Rose wrote: “-Get them to explain how that they could add a time trend to regression (2), which is literally perfectly collinear with the time-varying exporter and importer fixed effects.”Sorry, but a Euro*year interactive trend, or, indeed, any country-pair trend, is not going to even close to co-linear with time-varying importer and exporter year fixed effects. The latter would be controlling for a general country trend, but not for trends in country-pair specific relationships. To be fair, regression of one trending variable on another with no control for trends is the most common empirical mistake people make when running panel regressions.-Explain to them how time-varying exporter/importer fixed effects automatically wipe out all phenomena such as the effects of the cold war and the long history of European monetary integration.
Sorry, but that’s also not the case. A France year dummy, to be concrete, won’t do it. That would pick up trade between France and all other countries, including EU, EMU, and former Warsaw Pact countries. You’d need to put in a France*EU interactive dummy, for example. But such a dummy will kill the EMU. Below, I plot the evolution of trade flows over time (dummies in the gravity equation) for (a) all of Western Europe, (b) Western European EU countries, and (c) the original entrants to the Euro Area (plus Greece). What you can see is that, while trade between EMU countries was much higher after the Euro than before (your method), most of the increase happened by the early 1990s, in fact. Relative to 1998, trade even declined a bit by 2013. There’s nothing here to justify pushing a 50% increase.

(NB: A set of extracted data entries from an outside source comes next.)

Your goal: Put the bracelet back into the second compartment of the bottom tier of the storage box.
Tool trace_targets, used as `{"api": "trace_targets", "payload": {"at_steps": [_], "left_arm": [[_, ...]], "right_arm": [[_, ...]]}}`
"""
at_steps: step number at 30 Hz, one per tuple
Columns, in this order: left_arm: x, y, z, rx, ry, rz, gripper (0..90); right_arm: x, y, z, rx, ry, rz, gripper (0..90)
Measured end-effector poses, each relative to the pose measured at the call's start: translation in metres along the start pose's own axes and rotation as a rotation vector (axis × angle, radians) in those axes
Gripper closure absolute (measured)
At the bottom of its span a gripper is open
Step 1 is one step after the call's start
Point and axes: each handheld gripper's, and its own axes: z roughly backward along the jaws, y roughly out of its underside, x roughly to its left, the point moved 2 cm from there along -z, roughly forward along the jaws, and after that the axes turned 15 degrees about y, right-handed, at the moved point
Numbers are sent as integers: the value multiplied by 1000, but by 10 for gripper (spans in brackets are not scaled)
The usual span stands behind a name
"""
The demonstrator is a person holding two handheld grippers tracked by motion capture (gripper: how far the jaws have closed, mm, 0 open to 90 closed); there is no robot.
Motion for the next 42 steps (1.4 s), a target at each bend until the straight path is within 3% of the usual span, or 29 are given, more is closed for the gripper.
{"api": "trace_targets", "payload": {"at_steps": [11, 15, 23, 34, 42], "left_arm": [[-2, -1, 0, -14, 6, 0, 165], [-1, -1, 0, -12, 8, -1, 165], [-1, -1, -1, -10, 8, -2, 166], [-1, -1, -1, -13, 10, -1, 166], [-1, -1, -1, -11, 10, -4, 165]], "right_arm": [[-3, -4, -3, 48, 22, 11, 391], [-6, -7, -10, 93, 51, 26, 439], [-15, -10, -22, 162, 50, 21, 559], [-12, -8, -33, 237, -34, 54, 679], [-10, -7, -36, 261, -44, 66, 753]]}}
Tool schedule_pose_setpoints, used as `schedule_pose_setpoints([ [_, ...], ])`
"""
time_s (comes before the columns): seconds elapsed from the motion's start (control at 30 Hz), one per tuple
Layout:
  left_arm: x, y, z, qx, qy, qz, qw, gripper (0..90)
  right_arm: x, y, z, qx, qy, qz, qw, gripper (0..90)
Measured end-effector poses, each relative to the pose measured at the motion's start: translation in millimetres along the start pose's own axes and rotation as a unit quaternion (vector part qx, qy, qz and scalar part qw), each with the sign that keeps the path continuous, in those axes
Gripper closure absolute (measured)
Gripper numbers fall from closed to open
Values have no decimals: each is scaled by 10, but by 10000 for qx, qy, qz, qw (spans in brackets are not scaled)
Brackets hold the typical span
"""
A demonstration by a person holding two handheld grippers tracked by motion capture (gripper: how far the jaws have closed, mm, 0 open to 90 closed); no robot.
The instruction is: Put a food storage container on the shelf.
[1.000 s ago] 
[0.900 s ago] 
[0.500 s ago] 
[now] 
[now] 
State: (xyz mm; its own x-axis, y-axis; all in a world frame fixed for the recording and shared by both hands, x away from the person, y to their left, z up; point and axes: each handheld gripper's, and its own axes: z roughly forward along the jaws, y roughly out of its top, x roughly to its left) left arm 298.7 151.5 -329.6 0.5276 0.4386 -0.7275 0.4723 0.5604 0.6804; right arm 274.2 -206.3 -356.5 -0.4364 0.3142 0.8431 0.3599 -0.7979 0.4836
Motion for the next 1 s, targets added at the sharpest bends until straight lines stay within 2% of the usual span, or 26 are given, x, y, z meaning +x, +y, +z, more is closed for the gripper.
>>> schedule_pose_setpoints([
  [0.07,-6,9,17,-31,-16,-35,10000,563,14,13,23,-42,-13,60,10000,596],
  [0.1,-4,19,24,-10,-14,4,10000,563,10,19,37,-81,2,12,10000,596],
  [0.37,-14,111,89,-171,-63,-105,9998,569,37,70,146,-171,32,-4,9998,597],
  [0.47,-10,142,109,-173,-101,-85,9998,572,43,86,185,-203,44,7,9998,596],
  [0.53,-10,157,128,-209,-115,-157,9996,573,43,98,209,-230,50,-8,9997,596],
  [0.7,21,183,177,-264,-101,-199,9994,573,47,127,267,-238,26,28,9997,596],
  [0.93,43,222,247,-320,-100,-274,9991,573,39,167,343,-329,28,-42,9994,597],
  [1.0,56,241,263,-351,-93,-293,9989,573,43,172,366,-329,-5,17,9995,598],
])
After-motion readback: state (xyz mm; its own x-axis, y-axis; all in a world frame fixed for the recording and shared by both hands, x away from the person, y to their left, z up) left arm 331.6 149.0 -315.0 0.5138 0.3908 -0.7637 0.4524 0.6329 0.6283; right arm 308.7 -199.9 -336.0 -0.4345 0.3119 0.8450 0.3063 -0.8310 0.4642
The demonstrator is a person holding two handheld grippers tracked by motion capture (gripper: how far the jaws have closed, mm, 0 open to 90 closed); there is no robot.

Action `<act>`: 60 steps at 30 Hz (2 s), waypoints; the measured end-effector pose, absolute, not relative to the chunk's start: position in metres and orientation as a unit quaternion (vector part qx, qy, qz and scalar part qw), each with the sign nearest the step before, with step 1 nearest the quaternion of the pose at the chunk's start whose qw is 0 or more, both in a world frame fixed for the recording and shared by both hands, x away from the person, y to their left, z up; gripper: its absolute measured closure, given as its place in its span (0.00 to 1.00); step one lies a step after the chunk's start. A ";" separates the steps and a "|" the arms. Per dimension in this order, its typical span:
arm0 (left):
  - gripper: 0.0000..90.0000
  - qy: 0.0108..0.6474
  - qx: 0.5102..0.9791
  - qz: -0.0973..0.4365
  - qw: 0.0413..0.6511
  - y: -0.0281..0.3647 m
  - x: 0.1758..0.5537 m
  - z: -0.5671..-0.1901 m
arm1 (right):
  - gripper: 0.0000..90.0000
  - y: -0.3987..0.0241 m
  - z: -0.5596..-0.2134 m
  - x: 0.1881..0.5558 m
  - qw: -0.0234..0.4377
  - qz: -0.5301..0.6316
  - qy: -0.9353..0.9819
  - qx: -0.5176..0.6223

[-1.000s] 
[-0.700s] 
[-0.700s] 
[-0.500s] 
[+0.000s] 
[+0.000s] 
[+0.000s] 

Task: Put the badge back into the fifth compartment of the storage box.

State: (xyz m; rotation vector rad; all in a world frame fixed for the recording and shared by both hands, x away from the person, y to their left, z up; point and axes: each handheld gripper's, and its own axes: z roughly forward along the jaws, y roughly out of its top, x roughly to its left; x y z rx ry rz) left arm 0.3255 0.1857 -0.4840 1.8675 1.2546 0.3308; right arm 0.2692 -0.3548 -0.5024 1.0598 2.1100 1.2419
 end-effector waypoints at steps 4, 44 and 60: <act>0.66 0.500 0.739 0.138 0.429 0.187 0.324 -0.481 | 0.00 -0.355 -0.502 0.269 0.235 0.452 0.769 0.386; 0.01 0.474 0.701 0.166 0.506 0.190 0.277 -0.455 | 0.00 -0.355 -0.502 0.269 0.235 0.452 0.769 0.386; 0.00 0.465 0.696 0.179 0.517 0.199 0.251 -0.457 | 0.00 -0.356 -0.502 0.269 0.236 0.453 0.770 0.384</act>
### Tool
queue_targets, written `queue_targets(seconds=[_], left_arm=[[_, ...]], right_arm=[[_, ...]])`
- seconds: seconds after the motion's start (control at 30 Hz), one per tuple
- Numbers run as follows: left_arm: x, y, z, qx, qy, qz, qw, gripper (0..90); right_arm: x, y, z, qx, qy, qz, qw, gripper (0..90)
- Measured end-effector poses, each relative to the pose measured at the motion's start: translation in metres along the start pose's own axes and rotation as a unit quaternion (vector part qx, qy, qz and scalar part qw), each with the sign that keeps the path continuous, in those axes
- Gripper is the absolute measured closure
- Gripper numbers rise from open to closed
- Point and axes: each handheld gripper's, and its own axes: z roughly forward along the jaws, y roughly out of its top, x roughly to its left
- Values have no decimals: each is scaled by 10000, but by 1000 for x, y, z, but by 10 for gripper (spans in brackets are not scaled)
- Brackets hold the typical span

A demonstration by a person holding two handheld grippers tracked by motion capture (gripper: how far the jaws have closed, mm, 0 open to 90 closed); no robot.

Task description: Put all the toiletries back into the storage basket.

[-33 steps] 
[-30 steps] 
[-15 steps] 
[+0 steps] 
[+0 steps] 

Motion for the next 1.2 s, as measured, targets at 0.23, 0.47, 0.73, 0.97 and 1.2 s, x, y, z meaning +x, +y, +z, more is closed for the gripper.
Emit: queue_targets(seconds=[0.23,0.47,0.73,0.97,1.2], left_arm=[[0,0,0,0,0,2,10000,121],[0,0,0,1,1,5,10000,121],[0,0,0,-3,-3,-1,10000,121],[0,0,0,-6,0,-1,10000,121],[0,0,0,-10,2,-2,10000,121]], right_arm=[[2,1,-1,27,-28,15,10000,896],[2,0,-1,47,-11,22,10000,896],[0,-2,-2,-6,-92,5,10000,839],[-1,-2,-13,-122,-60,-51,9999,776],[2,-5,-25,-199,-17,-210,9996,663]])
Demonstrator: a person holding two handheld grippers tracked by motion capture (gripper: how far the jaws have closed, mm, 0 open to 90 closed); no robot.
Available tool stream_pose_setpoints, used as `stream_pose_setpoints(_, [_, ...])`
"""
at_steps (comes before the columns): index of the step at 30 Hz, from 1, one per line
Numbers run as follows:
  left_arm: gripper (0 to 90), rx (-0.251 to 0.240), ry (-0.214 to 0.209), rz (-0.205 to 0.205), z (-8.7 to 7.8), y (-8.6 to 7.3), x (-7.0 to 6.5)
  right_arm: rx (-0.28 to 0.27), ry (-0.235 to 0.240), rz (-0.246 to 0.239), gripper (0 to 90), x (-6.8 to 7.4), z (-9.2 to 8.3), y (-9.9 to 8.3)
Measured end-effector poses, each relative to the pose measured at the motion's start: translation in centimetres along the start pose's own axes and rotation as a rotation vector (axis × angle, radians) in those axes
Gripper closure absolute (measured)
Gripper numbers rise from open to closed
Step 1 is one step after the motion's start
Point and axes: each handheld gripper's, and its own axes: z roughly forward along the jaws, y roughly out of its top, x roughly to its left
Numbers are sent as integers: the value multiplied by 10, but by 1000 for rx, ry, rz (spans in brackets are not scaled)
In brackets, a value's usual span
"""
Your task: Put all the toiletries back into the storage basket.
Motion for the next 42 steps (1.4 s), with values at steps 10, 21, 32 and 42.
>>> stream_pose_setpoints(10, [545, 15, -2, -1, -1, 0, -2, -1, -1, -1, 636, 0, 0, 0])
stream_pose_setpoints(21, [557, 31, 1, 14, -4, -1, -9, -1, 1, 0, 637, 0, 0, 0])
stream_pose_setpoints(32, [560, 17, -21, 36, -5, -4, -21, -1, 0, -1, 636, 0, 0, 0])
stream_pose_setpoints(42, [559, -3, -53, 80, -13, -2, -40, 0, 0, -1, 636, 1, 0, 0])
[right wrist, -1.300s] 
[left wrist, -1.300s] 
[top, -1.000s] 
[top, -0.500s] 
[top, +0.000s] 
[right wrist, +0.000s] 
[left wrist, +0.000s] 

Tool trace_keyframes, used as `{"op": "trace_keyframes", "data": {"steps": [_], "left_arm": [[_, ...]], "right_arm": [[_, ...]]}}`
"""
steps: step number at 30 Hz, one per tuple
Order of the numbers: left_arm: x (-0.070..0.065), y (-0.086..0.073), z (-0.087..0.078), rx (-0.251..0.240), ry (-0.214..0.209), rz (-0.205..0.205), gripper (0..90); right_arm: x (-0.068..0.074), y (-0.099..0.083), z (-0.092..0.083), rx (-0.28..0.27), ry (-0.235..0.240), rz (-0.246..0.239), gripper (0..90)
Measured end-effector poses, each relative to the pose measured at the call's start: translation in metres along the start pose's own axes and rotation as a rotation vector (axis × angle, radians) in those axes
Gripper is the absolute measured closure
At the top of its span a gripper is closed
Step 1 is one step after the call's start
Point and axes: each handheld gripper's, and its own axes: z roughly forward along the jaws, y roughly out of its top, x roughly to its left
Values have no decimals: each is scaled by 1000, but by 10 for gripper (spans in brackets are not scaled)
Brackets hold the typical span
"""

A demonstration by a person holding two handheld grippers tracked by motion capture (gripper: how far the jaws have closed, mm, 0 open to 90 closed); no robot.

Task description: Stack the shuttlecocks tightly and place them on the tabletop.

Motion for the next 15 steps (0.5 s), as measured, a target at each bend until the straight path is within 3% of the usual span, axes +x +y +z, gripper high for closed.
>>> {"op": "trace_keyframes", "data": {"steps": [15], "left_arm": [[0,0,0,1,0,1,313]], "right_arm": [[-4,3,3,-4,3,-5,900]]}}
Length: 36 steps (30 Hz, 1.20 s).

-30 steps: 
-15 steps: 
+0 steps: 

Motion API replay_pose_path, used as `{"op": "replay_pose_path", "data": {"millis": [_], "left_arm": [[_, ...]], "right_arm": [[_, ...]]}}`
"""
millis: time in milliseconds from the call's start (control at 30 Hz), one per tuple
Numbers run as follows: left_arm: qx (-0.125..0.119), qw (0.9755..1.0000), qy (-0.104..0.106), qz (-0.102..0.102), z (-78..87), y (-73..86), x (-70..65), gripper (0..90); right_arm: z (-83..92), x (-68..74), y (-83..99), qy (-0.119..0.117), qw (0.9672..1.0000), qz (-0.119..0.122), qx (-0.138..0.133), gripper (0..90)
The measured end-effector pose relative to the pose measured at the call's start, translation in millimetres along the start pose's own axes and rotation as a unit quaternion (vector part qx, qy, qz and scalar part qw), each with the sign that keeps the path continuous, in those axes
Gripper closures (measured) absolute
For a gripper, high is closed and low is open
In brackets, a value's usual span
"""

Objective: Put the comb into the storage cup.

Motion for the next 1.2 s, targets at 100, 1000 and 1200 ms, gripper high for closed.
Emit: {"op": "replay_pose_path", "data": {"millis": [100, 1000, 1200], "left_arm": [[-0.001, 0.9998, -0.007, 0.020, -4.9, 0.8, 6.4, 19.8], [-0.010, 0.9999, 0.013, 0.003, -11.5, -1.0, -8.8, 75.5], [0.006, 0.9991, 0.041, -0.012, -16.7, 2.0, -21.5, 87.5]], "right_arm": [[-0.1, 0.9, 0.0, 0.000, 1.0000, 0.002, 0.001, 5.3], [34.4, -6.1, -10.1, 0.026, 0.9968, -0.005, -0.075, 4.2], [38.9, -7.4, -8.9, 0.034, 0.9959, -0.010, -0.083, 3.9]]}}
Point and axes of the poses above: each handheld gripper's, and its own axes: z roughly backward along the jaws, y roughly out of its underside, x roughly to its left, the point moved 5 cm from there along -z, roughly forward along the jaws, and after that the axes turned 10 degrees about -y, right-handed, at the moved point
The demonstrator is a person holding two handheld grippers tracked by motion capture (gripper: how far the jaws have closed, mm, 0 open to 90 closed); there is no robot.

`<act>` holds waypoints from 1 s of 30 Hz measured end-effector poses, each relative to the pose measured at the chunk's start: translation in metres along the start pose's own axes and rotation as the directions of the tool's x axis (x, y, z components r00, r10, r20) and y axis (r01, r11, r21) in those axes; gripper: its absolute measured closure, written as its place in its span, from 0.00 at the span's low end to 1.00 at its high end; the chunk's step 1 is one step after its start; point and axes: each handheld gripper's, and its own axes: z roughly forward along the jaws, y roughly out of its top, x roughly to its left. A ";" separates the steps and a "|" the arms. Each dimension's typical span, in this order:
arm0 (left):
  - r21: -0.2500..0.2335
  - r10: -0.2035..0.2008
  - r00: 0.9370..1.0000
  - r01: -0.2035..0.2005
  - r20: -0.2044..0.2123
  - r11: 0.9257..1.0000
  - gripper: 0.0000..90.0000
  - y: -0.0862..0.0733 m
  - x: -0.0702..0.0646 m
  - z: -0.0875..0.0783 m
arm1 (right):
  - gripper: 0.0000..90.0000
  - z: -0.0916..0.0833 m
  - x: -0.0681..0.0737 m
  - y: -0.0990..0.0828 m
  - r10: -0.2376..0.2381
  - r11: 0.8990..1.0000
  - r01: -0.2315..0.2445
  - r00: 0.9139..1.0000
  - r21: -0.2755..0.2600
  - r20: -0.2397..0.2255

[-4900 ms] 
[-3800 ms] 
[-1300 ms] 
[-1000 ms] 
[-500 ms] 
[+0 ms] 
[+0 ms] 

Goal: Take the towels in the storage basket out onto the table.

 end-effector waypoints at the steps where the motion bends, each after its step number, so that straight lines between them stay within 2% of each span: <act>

Rose also indicated that my undergraduates should “Read the paper a little more carefully. For instance, consider; and a) the language in the paper about endogeneity b) Table 7 which explicitly makes the point about different currency unions. “Actually, let’s do that. When I search for “endogeneity” in the article, the first hit I get is on page 8, where it is asserted that including country-pair fixed effects controls for endogeneity. Indeed, it does control for time-invariant endogeneity. But if countries, such as India and Pakistan, have changing relations over time (such as before and after partition), this won’t help.
The second hit I get is footnote 7: “Our fixed‐effects standard errors are also robust. We do not claim that currency unions are formed exogenously, nor do we attempt to find instrumental variables to handle any potential endogeneity problem. For the same reason we do not consider matching estimation further, particularly given the sui generis nature of EMU.” [the bold is mine.] Actually, a correction here: my undergrads reported that the FE standard errors are actually clustered, but this is a minor point. You may not claim that currency unions are formed exogenously, but, as you admit, your regression results do nothing to try to reduce the endogeneity problem. And, this, despite the fact that I had already shared my own research with you (ungated version), which showed that your previous results were sensitive to omitting CU switches coterminous with Wars, ethnic cleansing episodes, and communist takeovers.
Also, the “For the same reason” above is a bit strange. The sentence preceeding it doesn’t give a reason why you don’t try to handle the endogeneity problem. The reason is? In fact, a matching-type estimator would be advisable here.